Once you come up with a strategy it may require you to step outside your comfort zone. In these relationship dynamics the pop-psychology trope is to have a heart-to-heart difficult conversation where you explain to the other person how you feel and Whah, Whah, Whah…
This is perfect world stuff. It’s not a perfect world.
That conversation may be one of the answers but it depends on the personality type and situation. If you try that weepy crap with a bully they are just going to use it against you. A better response might be to pick an opportunity to draw a hard line with that bully and earn their respect.
My point is to do the work to understand your ‘opponent’ and use the appropriate response with them. In some cases, it might be praise, in others a heart to heart in others a stern drawing of a line, in others it might involve coalition building or flanking. And this is going to involve difficult conversations – a negative moment of truth.
These conversations are not to be taken lightly. You can’t wing it. Once you have your strategy you practice it. You know your talking points. You come up with a plan. You execute. These are specific interactions, hard interactions, fierce interactions.
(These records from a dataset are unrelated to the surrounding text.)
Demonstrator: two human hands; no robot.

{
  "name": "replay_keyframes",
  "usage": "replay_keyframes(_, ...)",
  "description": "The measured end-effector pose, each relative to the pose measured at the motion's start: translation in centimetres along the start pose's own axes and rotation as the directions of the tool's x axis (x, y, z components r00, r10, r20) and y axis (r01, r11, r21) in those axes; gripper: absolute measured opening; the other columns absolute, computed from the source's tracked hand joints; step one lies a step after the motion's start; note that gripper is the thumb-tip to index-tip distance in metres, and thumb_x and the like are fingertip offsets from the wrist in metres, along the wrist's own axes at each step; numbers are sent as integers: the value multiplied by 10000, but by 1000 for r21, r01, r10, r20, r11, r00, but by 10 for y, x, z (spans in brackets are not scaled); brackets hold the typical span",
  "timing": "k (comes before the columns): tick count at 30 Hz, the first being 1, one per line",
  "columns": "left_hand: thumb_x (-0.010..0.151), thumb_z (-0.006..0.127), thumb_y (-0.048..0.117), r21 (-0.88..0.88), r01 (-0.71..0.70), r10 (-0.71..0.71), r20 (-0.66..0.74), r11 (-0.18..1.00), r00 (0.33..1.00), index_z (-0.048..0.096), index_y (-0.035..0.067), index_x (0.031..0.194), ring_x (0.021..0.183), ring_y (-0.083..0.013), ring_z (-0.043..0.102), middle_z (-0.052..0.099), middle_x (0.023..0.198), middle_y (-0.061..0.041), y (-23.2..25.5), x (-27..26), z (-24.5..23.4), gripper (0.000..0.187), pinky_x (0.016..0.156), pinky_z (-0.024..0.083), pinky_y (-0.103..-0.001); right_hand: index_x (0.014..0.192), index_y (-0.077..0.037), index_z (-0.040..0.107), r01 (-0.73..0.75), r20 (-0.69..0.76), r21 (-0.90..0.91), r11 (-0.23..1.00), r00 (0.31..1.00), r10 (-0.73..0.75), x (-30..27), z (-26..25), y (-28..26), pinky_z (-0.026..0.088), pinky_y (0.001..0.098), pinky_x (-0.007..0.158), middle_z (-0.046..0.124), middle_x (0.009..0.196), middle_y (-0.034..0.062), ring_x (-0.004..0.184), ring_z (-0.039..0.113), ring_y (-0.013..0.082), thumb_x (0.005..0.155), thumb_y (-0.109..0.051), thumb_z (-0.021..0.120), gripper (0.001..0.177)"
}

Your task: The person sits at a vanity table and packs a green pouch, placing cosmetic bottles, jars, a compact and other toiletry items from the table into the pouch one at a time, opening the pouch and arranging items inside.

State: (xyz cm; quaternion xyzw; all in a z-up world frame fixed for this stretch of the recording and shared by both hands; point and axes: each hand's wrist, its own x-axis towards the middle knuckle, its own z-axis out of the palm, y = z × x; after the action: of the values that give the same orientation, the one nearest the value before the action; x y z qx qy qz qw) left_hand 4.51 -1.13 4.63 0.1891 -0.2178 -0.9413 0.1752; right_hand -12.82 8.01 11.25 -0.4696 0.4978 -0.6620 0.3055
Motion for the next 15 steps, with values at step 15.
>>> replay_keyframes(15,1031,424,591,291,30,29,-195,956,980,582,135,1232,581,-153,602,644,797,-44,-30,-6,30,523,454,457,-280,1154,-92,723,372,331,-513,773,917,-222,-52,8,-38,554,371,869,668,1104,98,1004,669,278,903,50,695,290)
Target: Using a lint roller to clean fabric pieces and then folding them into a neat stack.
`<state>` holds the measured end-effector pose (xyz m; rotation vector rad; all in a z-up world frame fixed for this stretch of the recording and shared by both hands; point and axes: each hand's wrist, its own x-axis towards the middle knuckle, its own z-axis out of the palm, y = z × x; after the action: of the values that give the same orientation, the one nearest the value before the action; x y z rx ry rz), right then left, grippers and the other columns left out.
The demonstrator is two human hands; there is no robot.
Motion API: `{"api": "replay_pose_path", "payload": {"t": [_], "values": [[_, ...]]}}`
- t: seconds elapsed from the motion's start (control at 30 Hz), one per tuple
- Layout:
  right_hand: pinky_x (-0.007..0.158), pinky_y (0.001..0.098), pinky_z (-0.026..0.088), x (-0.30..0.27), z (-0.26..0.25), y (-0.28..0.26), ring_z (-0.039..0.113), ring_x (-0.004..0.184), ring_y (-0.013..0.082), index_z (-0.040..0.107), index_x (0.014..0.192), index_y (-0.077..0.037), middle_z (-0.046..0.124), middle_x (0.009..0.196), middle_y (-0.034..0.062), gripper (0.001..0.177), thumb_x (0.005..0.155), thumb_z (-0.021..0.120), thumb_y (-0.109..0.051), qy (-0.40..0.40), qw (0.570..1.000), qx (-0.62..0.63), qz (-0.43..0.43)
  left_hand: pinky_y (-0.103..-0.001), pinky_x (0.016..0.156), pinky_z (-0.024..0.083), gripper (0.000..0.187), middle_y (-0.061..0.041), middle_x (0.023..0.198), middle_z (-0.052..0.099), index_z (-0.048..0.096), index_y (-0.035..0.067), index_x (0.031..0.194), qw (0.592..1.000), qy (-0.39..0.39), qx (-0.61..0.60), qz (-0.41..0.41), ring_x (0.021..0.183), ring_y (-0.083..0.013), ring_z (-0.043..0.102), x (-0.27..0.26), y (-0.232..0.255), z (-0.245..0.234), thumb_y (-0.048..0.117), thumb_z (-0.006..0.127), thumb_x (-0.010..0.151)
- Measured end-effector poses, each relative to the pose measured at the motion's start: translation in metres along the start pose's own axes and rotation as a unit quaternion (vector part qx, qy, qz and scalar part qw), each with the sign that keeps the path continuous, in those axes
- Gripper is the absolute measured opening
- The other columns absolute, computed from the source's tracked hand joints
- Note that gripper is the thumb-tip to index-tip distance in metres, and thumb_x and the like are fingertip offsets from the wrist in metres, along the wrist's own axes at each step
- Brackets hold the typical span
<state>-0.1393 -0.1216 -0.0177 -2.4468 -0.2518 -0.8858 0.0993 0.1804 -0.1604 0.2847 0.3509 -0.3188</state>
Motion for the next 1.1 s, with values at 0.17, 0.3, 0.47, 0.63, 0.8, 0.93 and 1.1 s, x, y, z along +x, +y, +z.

They have a methodology that you can learn.
To summarize: most of us will just try to avoid the crappy relationship dynamics. What I’m telling you is that this is an opportunity, an ‘80%er’, for you to make progress. First look inward. Then know your opponent. Then create a plan, practice it and execute it.
The same methodology is true for other negative moments of truth. Let’s say your company let’s a virus into your customer’s data or some other awful event that you have no defense for.
You want to curl up and hide and not talk to the customer. You spent so much time building the relationship and now you have to go grovel.
It’s a negative moment of truth. This is a built-in opportunity to lead in a bad situation. Anyone can lead in a good situation.
Think about it. You have the intense focus of your company AND the customer. You’ve got the spotlight. If you had to get the same attention of all these people without a crisis you probably couldn’t. That’s leverage! Use it.
Own the resolution. Make it positive. You build more credibility in how you execute in a crisis.
Think about the stories people remember. No one talks about all the FedEx shipments that got there on time without problem. They tell the story about the guy who rented a helicopter to deliver a package in a raging snowstorm.
That’s the power of using negative moments of truth to your advantage.